=== Aim of the exercise ===
Below is a listing. Quote from it, exactly, the lines from the one containing "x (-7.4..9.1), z" down to the one containing "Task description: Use", both ends included, and nothing else.

=== Dataset section ===
============================================================
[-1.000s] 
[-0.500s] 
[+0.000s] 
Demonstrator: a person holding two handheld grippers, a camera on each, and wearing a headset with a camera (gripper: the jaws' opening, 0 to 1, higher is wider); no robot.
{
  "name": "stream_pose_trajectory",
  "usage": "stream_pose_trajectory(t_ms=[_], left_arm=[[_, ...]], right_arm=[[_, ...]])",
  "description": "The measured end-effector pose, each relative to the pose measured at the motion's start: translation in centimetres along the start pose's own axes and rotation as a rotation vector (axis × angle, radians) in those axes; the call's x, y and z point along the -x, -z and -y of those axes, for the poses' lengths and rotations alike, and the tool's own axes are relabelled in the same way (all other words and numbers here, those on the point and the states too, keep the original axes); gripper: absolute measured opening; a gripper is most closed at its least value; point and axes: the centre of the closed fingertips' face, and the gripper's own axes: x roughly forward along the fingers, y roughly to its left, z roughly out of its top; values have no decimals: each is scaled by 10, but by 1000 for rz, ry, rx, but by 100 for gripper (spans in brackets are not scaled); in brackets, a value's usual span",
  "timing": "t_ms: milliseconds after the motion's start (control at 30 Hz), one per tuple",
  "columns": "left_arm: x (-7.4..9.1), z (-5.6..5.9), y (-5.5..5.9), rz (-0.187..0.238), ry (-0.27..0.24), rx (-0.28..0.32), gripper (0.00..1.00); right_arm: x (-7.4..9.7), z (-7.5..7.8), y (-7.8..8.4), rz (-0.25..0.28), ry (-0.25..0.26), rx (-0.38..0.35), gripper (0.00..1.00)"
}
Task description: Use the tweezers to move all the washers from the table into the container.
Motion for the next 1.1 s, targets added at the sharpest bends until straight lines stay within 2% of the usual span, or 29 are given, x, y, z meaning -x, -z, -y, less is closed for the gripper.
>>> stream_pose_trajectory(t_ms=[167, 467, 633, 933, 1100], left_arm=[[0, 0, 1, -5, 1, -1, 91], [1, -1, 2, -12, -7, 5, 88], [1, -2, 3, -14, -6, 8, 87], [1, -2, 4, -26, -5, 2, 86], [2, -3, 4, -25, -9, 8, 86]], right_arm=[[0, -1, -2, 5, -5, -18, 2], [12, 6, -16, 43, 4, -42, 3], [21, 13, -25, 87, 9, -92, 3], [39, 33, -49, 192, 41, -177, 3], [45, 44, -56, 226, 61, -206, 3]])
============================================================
=== Exercise response ===
  "columns": "left_arm: x (-7.4..9.1), z (-5.6..5.9), y (-5.5..5.9), rz (-0.187..0.238), ry (-0.27..0.24), rx (-0.28..0.32), gripper (0.00..1.00); right_arm: x (-7.4..9.7), z (-7.5..7.8), y (-7.8..8.4), rz (-0.25..0.28), ry (-0.25..0.26), rx (-0.38..0.35), gripper (0.00..1.00)"
}
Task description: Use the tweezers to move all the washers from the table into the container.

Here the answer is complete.